I did it. I survived. I may do it again.

I made a list of A-Z experiences I must tick off whilst in Greece. Letter ‘C’ is Cliff Jumping. Tick.

Yesterday a group of us drove to Ammoudi with two goals in mind:

  1. Visit the site where ‘Sisterhood of the Travelling Pants’ was filmed and recreate the scenes using a pair of jeans and our uncanny ability to overact
  2. Jump off a cliff

We succeeded on both accounts.

Ammoudi Bay is a gorgeous little fishing village near Oia. Quaint, quiet and filled with the fragrance of grilled seafood roasting on hot coals outside each restaurant.

It is a tiny bay with a dozen or colourful boats (well, dinghy’s really) with tangled fishing nets hanging off the back and Greek flags raised proudly on the front.

For those teenage girls (and those who wish they still were – me) this was where Lena first met Kostas on the pier in the first film. A short walk around the bay takes you to a smaller area set amongst the rocks where people leave their belongings and swim out to the cliff. The same cliff they jump off in the second film.

The Jump – I can remember taking a short run-off as I was worried I wouldn’t leap out far enough to miss the rocks below (though not worried enough to stay on dry land). I can remember screaming ‘oh sh*t, oh fu**, ahhh’ as I leapt off the edge.

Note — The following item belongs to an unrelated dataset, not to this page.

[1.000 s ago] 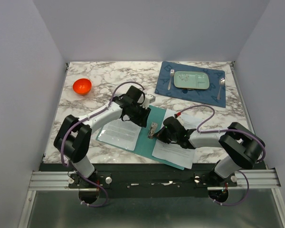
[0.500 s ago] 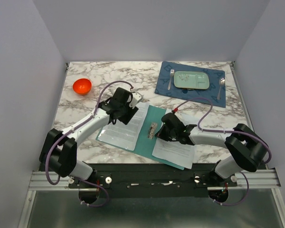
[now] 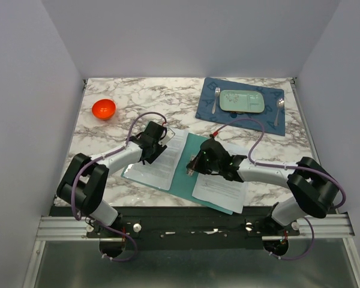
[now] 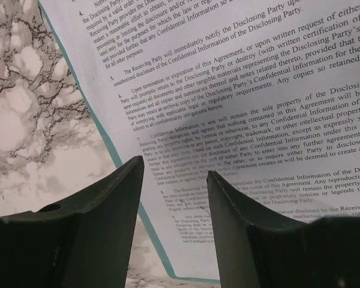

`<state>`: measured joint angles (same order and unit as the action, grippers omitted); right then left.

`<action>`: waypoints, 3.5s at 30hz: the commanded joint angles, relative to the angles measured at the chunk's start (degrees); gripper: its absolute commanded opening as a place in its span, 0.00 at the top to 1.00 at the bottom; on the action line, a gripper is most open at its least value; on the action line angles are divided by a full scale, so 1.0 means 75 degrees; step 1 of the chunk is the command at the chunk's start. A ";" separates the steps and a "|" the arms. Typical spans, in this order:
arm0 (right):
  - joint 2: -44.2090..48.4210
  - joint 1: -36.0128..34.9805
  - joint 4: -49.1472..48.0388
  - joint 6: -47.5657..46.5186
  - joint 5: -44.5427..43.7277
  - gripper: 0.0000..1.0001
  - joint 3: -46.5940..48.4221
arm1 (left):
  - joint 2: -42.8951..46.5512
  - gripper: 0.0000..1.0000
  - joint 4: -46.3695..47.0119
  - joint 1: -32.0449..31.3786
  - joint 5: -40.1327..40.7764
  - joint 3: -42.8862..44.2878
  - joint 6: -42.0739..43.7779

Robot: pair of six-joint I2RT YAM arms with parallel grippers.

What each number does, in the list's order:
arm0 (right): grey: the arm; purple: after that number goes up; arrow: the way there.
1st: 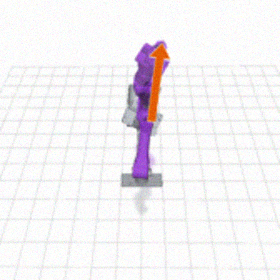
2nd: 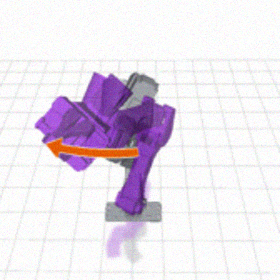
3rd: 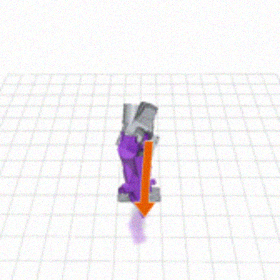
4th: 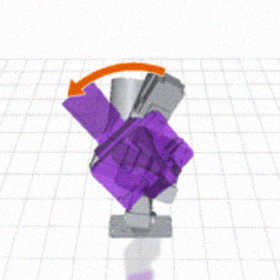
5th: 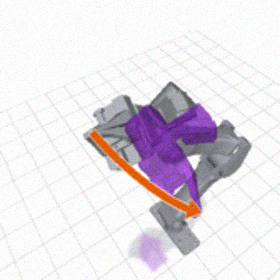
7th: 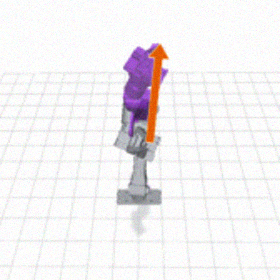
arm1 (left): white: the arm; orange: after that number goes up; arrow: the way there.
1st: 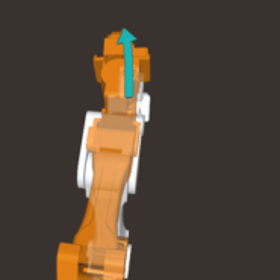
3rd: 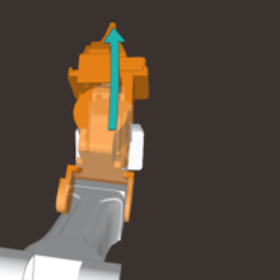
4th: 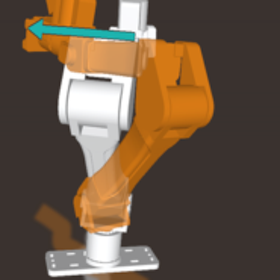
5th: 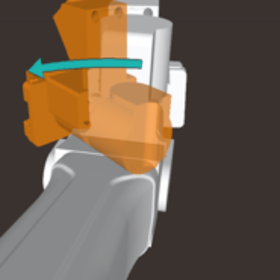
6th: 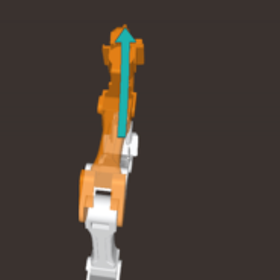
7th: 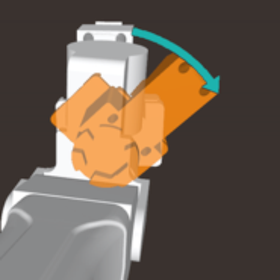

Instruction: Put the files into the folder

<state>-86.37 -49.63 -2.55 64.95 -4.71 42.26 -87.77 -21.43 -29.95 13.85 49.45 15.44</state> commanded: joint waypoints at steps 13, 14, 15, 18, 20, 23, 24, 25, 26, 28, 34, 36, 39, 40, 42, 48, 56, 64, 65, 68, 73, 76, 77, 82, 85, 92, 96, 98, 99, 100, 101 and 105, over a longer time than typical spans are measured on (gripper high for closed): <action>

I can remember hitting the water and the sudden taste of salt up my nose and down my throat. I can remember shaking and trembling as I tried to scramble back up the cliff, desperate for something firm beneath my feet.

I cannot however remember being in the air or the feeling of falling 15 feet. Adrenalin perhaps? What is the point of extreme sports if you can’t remember the most important part!

After I’d returned to shore after a second successful jump I sat and watched others do the same, including a boy who (through peer pressure no doubt) climbed to the very top and leapt off.

Absolute terror filled me (and I’ll admit, a little curiosity) as I waited to see if he’d make it out alive – he did. I thought to myself ‘what an idiot’. But hang on, I am up there doing the same thing, am I too an idiot?

I believe I speak on behalf of my mother – who is yet to be informed of my dare-devil antics – when I say yes, I am. Sorry mum.